Seit 2005 werden Schwangere in Dänemark von den Ärzten dazu aufgefordert, eine Pränataldiagnostik durchführen zu lassen. Und falls beim Fötus das Down-Syndrom festgestellt wird, so herrscht die Tendenz vor, eine Abtreibung zu empfehlen. Die zukünftige Mutter wird davon überzeugt, dass die Geburt eines Kindes mit Down-Syndrom zu einer riesigen Verantwortung führen wird, die auch den Rest der Familie belasten wird. Daher ist es in den letzten Jahren in Dänemark zu einer solchen Reduzierung der Geburtenzahl der Kinder mit Down-Syndrom gekommen, dass man davon ausgehen kann, dass es innerhalb von 20 Jahren hier gar keine Menschen mit diesem Syndrom mehr geben wird.

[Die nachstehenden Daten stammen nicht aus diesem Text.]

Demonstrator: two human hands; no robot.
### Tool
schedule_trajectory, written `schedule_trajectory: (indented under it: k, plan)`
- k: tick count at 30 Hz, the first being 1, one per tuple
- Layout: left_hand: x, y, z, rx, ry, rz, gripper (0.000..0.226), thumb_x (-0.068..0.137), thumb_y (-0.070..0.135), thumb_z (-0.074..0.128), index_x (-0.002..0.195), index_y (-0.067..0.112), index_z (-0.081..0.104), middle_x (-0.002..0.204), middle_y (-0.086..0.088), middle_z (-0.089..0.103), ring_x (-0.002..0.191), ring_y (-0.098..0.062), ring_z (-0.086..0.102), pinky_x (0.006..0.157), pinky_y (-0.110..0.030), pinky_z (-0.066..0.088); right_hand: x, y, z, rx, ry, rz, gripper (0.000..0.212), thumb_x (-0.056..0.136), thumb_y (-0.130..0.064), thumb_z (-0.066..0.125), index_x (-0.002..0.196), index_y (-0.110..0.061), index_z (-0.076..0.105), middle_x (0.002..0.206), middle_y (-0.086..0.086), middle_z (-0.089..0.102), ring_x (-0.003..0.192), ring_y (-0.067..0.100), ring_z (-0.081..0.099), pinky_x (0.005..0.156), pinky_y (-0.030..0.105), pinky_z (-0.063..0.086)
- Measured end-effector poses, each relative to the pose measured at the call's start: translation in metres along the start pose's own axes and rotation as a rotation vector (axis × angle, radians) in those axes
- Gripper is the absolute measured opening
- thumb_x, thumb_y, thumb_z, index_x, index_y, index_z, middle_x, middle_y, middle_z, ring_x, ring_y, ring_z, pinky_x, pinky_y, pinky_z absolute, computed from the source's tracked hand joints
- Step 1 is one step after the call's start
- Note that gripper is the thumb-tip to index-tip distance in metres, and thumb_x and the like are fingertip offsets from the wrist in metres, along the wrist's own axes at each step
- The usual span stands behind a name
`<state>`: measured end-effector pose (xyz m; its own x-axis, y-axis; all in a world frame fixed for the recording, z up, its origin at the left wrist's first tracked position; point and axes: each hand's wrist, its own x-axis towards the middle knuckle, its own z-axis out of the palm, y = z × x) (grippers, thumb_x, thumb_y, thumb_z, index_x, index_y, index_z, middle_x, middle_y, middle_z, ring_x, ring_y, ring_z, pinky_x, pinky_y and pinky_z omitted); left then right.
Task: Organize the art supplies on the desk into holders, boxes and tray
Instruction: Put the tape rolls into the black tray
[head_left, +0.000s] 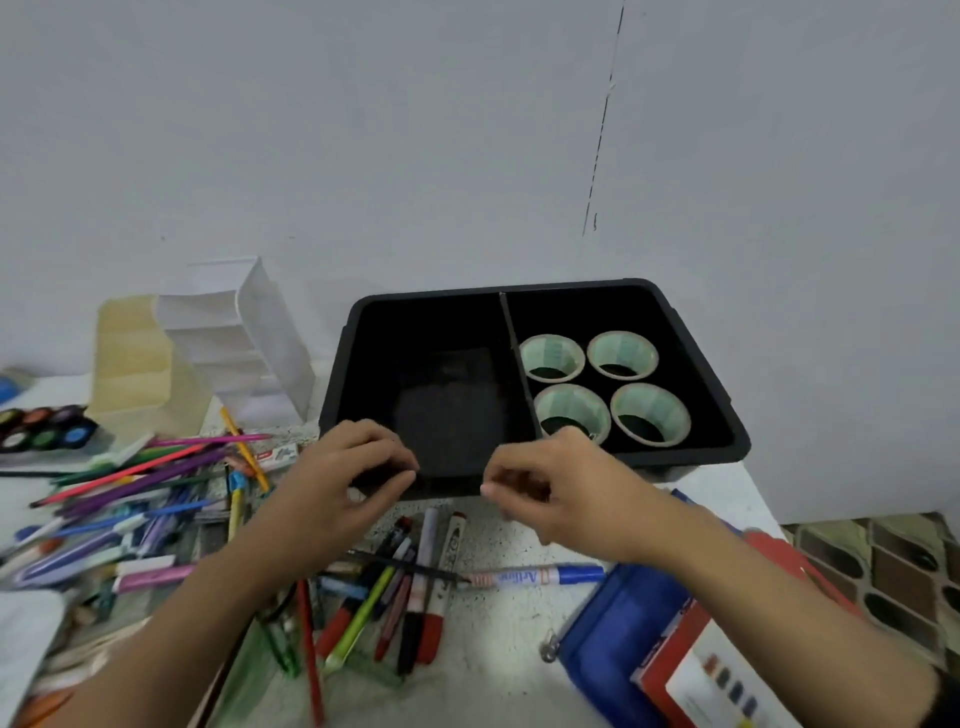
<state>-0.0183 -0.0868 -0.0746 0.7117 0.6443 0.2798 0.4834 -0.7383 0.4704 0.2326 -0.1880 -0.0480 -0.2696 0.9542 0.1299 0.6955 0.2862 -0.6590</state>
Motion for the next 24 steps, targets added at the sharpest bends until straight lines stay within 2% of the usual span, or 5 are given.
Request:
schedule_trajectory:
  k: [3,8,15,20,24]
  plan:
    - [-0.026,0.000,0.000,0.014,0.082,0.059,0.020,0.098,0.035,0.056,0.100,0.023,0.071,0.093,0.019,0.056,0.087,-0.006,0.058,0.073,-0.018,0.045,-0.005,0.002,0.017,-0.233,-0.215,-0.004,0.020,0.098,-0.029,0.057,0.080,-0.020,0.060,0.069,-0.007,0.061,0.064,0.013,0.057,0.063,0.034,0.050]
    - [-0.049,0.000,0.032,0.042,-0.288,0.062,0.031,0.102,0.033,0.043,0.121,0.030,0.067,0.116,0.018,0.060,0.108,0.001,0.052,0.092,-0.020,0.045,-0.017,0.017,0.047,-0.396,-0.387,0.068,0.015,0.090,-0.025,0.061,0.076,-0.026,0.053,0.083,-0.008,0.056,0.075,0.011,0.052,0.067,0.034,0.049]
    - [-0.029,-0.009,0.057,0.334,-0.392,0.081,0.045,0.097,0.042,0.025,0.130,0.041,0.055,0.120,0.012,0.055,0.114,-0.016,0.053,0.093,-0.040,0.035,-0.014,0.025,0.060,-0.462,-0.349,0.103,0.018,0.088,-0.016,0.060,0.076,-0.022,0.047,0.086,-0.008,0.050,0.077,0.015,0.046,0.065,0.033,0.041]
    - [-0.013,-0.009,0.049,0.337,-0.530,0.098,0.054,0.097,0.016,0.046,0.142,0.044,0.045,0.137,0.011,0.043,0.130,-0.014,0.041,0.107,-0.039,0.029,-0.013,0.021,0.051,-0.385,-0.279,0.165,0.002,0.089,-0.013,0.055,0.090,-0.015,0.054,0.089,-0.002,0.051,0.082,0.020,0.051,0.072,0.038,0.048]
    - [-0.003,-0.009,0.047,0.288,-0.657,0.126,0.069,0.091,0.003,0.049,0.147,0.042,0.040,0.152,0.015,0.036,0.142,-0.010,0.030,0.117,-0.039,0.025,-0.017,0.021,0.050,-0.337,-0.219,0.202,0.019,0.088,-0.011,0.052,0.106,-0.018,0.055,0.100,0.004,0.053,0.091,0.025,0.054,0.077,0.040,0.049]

Man versucht somit erneut, den Menschen mit Behinderung zu dämonisieren, wie es in der Antike der Fall war, als die Kinder mit Missbildungen von den Felsen geworfen wurden.

Anstatt zu arbeiten, um die Inklusion in der Schule und auf dem Arbeitsplatz zu fördern, regrediert unsere Gesellschaft auf ein Niveau, auf dem die Unterschiede nicht akzeptiert werden, sondern schon vor der Geburt aus der Welt geschaffen werden.

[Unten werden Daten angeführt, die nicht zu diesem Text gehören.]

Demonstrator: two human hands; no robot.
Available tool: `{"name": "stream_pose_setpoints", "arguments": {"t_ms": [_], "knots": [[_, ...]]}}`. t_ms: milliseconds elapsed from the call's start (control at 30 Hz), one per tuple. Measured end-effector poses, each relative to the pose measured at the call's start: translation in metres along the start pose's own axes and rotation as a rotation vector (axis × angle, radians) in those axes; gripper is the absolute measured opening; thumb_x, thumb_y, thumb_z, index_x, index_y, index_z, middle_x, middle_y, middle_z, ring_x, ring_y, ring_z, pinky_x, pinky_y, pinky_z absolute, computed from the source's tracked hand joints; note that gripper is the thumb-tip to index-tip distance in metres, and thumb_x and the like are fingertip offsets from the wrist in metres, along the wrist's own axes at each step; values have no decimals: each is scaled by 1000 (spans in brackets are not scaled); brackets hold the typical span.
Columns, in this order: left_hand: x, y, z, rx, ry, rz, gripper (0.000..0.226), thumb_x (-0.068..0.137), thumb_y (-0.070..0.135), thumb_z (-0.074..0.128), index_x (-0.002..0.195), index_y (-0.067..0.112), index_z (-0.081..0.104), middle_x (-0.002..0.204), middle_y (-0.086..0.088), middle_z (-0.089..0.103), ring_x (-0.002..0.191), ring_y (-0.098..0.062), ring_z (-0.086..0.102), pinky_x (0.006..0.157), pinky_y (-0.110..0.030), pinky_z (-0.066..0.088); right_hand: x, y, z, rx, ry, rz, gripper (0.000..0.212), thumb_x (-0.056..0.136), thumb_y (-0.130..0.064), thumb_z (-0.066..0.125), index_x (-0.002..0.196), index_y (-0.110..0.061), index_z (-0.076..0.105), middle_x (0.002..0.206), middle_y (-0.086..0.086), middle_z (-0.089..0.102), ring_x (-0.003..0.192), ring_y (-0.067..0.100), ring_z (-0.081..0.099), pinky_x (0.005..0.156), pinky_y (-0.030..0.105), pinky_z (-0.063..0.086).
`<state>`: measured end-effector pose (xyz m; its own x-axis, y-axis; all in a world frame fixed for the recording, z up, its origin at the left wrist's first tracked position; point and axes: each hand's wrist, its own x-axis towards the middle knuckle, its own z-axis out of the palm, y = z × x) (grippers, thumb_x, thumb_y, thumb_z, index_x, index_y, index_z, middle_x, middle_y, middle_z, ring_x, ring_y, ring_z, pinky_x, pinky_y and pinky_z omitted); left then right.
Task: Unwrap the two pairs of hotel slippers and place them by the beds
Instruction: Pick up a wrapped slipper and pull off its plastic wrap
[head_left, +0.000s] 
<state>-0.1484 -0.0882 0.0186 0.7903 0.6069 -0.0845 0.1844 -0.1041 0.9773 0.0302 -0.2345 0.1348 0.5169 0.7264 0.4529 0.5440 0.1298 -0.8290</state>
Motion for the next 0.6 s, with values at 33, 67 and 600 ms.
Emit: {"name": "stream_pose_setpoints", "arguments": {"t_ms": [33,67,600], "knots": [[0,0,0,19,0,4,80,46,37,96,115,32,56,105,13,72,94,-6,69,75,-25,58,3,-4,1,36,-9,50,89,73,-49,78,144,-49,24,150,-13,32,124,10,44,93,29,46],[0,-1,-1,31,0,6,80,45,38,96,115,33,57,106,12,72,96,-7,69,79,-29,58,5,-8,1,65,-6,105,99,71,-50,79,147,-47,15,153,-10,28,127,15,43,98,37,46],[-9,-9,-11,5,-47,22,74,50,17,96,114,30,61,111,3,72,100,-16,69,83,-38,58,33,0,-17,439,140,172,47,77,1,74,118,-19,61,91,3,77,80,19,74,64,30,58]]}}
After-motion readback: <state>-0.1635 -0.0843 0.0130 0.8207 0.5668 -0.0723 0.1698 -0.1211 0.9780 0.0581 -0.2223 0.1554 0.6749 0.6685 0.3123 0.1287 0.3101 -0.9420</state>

Natürlich sollen die Frauen und im Allgemeinen die Eltern respektiert werden, die auch die Freiheit haben, sich für oder gegen ein Kind mit Behinderung zu entscheiden. Dennoch sei aber darauf hingewiesen, wie eine Stigmatisierungspolitik wie diese das Risiko in sich birgt, dass sich Familien, die sich für einen anderen Weg entscheiden, ausgeschlossen fühlen.

Außerdem berücksichtigt man in diesem Falle gar nicht, wie schmerzhaft es für die Menschen mit Down-Syndrom sein muss, die diese Diskriminierung sehr wohl nachvollziehen können, einer „Spezies“ anzugehören, die es auszurotten gilt.

Auf diese Weise fördert die Gesellschaft die Geburt eines perfekten Kindes, am besten „blond und hellhäutig“ und schlägt die pränatale Ausrottung von Kindern vor, die keine „normalen Fähigkeiten“ aufweisen. Wie können sich denn die Menschen mit Behinderung und ihre Familien auf dieser Grundlage angenommen fühlen, wenn man sie als aprioristisch Auszurottende sieht? Denn anstatt die Stereotypen und Vorurteile gegen die Behinderung zu überbrücken, will man hier das Problem von Anfang an aus der Welt schaffen. Dabei berücksichtigt man gar nicht, dass sich eine Gesellschaft eigentlich darum kümmern sollte, die Lebensbedingungen der Schwachen zu verbessern und dass dies wesentlich für Einige und nützlich für alle ist.